The Hague, 26 June 2025 – The International Commission on Missing Persons (ICMP) has completed its fourth genetic reference sample collection campaign from Syrian families living in Europe. Building on the momentum of the three previous campaigns, families of the missing in four European countries were invited to provide samples to help identify people who have gone missing either inside Syria or along migration routes.
Over a two-week period in May and June, ICMP teams collected reference samples from Syrian families in Stockholm and Malmö in Sweden; Copenhagen in Denmark; The Hague, Oldenzaal, Rotterdam, Simpelveld, and Nieuw-Vennep in the Netherlands; and Düsseldorf, Neuss, Dortmund, Bocholt, Bochum, Rheine, Recke, Osnabrück, Münster, Sendenhorst, Bielefeld, Enger and Hanover in Germany. In addition to collecting samples, the campaign encouraged Europe-based Syrian families to report missing relatives using ICMP’s Online Inquiry Center (OIC).

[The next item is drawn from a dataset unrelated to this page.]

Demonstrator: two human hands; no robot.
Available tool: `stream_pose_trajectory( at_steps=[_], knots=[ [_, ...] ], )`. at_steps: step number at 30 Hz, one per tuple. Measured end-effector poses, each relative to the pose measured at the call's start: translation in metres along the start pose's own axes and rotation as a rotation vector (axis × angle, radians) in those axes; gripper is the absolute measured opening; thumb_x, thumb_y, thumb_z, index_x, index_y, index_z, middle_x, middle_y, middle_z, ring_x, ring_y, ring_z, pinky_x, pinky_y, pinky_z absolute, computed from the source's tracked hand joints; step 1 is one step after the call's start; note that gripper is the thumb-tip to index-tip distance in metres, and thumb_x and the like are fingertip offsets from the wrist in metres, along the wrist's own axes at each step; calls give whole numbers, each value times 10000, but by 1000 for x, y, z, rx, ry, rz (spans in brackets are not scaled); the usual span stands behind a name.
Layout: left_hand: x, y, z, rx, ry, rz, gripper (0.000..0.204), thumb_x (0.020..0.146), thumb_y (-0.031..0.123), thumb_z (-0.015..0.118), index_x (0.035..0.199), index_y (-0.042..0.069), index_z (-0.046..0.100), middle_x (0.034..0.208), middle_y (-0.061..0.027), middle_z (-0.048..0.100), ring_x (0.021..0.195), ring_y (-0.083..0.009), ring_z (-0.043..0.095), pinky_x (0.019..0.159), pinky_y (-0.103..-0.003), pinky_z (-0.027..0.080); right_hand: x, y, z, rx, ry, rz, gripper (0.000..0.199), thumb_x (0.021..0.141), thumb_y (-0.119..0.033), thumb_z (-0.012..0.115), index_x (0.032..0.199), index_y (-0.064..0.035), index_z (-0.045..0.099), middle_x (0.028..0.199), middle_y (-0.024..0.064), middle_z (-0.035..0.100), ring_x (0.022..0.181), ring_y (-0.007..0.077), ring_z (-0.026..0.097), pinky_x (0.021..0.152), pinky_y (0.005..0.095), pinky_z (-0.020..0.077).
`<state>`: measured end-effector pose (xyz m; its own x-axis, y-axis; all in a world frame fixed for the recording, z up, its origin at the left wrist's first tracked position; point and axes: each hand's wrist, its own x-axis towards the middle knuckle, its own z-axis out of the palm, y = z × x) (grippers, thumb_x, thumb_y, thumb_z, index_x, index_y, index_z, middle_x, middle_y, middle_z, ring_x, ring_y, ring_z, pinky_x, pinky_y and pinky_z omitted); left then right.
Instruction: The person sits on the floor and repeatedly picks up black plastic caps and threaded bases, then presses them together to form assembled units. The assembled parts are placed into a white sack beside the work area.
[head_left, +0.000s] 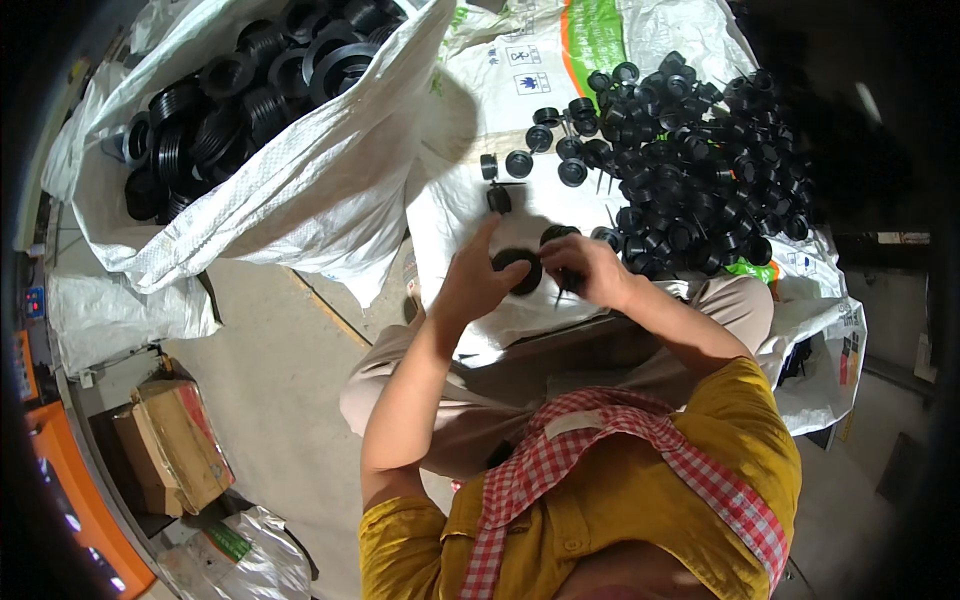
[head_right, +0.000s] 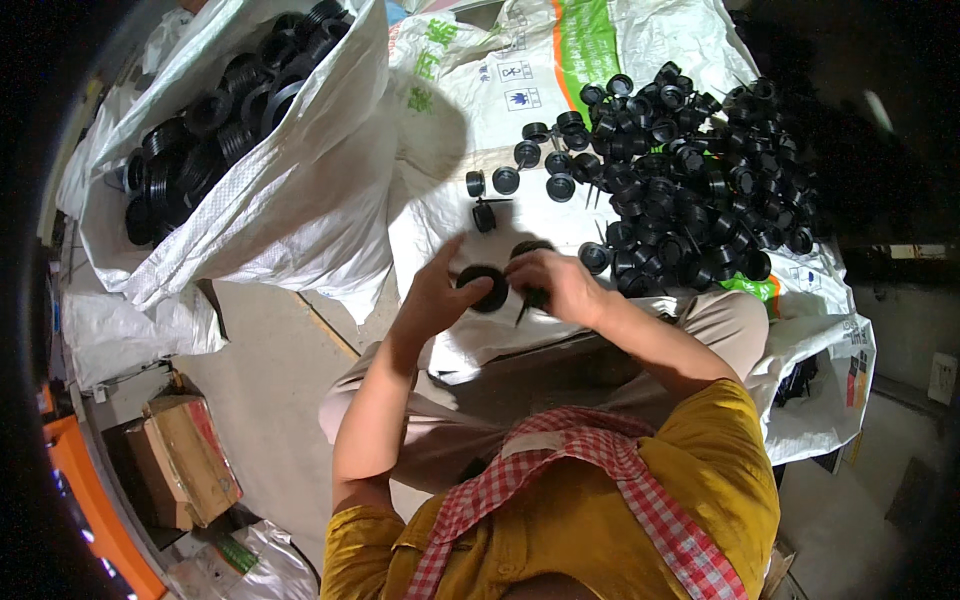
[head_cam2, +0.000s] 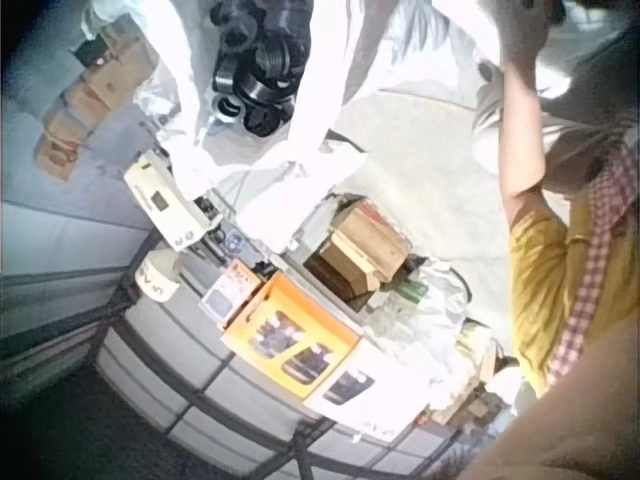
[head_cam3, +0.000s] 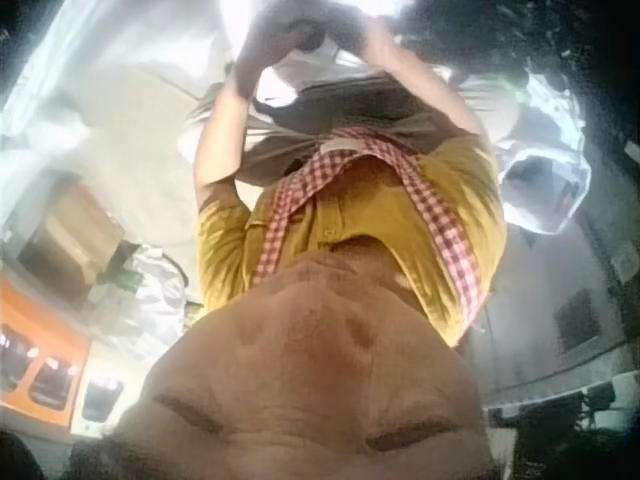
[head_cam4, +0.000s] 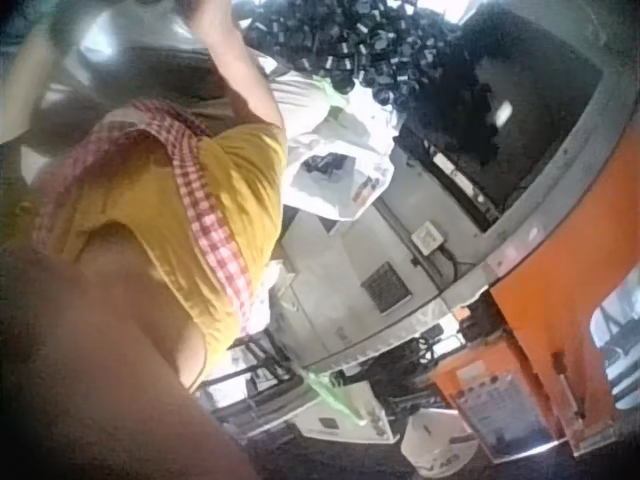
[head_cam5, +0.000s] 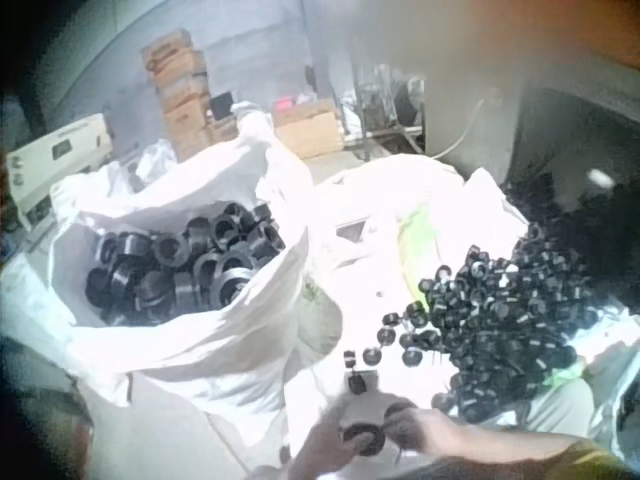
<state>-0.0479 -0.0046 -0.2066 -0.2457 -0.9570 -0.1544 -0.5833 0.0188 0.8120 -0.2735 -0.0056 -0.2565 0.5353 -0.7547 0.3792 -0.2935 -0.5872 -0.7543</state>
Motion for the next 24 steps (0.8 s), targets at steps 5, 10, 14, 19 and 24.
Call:
stream_pose_trajectory(
  at_steps=[5,10,14,19,24],
  knots=[
    [-12,-6,20,-575,-510,-262,487,754,90,726,1192,-21,542,973,-57,639,862,-119,598,778,-290,504,-14,-32,-25,-86,-68,-30,266,693,-80,732,941,-63,637,932,101,647,853,294,629,726,366,524],
    [-30,20,27,51,-218,352,386,728,-12,658,1107,-16,582,967,-122,660,902,-297,641,818,-367,509,-28,-43,-23,-117,-178,227,300,716,-177,743,967,-48,641,908,141,645,790,323,629,690,379,519],
    [-19,22,9,416,-98,862,326,732,-23,604,1056,14,581,989,-158,639,1046,-309,592,891,-389,480,-28,-54,-26,749,-406,1109,257,785,-165,715,988,-32,630,902,100,678,712,264,654,637,378,521],
    [-6,10,-38,265,363,765,211,813,26,581,1023,7,577,1000,-160,655,999,-308,619,916,-408,483,-64,-60,-36,1552,-959,434,270,792,-216,738,948,-19,639,843,104,655,867,204,610,763,293,477],
    [-16,18,-17,-1157,-11,-65,359,927,137,537,1211,-81,512,1090,-192,626,1015,-279,617,909,-384,501,-56,-43,-31,1374,98,976,109,835,-69,643,925,-67,581,917,66,642,806,162,627,733,330,524]
  ],
)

More than 120 sampleswere collected in the latest campaign, and more than 800 families have provided DNA reference samples over the course of the whole program. ICMP has also collected non-DNA data, inside and outside Syria, from 80,000 families of the missing who have reported more than 30,000 missing relatives.

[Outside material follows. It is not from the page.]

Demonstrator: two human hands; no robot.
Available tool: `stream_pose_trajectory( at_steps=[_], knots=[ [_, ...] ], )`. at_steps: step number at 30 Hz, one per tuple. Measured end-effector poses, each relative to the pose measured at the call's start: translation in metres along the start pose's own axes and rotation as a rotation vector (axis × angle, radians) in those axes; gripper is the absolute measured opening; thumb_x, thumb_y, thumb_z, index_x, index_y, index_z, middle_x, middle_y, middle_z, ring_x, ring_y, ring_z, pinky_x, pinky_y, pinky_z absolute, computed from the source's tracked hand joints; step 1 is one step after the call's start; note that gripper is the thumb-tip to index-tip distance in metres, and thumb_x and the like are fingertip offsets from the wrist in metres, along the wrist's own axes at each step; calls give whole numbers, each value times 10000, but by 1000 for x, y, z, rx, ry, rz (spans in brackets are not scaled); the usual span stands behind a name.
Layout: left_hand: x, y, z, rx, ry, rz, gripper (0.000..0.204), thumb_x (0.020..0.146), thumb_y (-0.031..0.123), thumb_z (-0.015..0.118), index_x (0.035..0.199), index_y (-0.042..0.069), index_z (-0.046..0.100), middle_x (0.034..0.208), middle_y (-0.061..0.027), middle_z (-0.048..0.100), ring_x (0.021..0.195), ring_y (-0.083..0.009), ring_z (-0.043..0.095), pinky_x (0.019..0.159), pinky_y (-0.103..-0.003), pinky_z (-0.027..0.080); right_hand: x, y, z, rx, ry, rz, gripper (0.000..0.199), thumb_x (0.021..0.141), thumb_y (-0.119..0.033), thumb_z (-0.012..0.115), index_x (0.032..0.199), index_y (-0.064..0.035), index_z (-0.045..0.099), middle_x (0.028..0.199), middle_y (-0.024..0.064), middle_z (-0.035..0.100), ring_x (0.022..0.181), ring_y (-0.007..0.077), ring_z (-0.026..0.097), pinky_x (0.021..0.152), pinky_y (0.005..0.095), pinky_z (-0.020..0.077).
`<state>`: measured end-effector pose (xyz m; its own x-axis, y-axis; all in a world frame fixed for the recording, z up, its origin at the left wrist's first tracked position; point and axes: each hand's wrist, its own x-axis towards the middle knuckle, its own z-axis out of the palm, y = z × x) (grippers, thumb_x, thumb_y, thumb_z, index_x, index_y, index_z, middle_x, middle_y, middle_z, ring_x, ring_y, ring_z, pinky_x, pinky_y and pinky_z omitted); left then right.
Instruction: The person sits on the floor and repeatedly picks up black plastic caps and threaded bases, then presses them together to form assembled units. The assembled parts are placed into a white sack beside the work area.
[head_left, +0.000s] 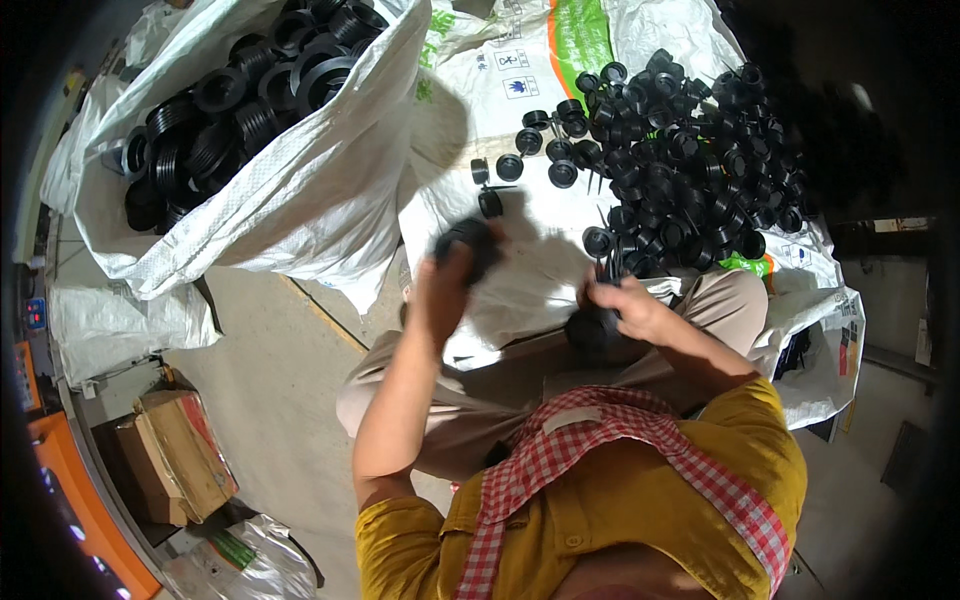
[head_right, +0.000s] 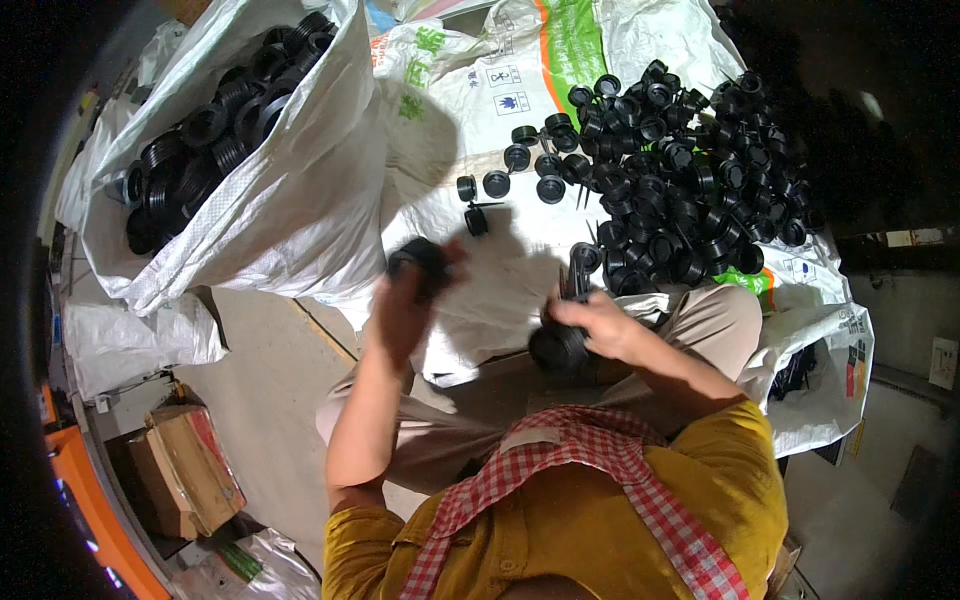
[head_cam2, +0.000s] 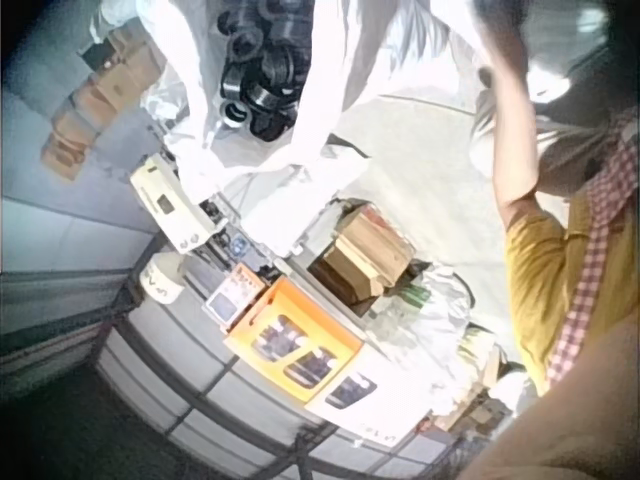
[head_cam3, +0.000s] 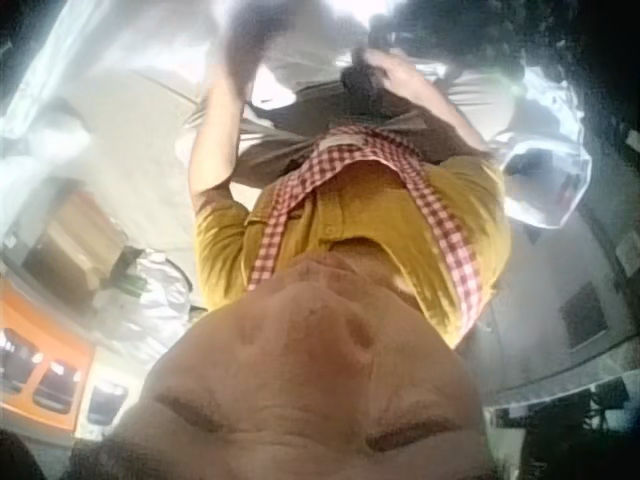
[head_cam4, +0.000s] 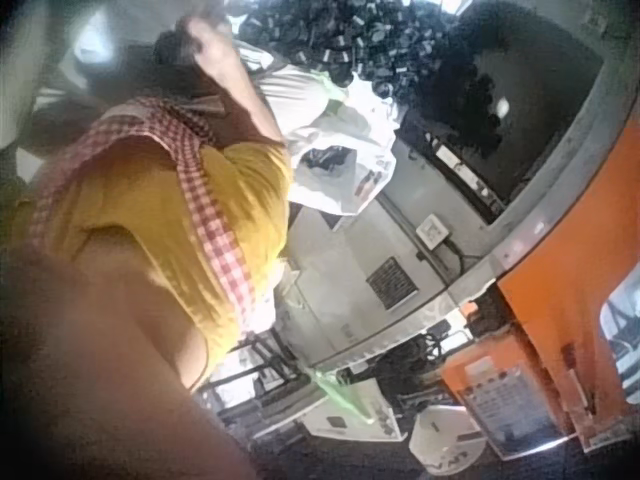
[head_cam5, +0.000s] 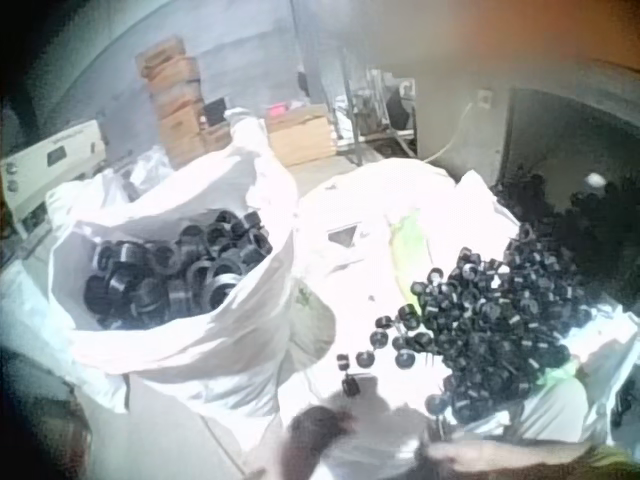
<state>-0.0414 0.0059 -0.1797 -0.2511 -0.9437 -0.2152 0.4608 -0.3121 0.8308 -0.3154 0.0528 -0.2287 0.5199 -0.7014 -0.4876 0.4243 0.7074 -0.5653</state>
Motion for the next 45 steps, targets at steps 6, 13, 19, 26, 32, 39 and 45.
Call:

“The participation of families of the missing contributes to establishing a reliable and accurate foundation for processes to locate the missing and supports the development of a Syrian-led process that upholds the right of families to the truth, justice and reparations,” Ms. Bomberger said. She added that this approach “ensures inclusive representation of all families irrespective of ethnicity, gender, religion, circumstances of disappearance or any other factor.”
National authorities are responsible for locating missing persons and investigating their disappearance. Now that Syria has created a National Commission for the Missing , which was established by Presidential Decree on 17 May 2025, ICMP recommends that the new National Commission, together with Syrian families of the missing, civil society organizations, and international organizations, including the UN Independent Institution on Missing Persons (IIMP), ICMP, ICRC and others, develop a strategy for the missing persons process in Syria that includes how data concerning missing persons will be collected and what a future central record or shared data system will look like.
“Families are rights-holders, and they have the right to be active participants throughout the process of locating their loved ones and investigating their disappearance, including how their data will be collected and how it will be used,” said ICMP Director-General Kathryne Bomberger. “Their engagement in providing data safeguards vital evidence and this will help in building the new Syrian Commission on Missing Persons. It will also enhance evidentiary documentation that supports a systematic verification of facts and establishes a clearer understanding of the truth regarding human rights violations and abuses committed in Syria,” she said.
Estimates of the number of people missing from Syria run as high as 200,000. This includes persons missing as a consequence of summary execution, arbitrary and incommunicado detention, kidnapping and abduction, enslavement, sarin gas attacks, forced displacement and migration, as well as other human rights abuses. The fighting and day-to-day ravages of war have also resulted in combatants and civilians of many nationalities going missing. Syrians have sought refuge in Jordan, Lebanon and Turkey, or have joined the dangerous migration across the Mediterranean.
In 2023, at the request of the Greek authorities, ICMP provided assistance to identify Syrian victims who were among more than 500 migrants drowned in the Pylos shipwreck. Samples collected by ICMP from relatives of the missing were profiled at ICMP’s laboratories and with the permission of the relevant families the profiles were shared with the Greek authorities, resulting in DNA-based identifications.
The DNA collection campaign was made possible through the generous support of the German Federal Foreign Office.
About ICMP
ICMP is a treaty-based intergovernmental organization with Headquarters in The Hague, the Netherlands. Its mandate is to secure the cooperation of governments and others in locating missing persons from conflict, human rights abuses, disasters, organized crime, irregular migration and other causes and to assist them in doing so. ICMP also supports the work of other organizations in their efforts, encourages public involvement in its activities, and contributes to the development of appropriate expressions of commemoration and tribute to the missing.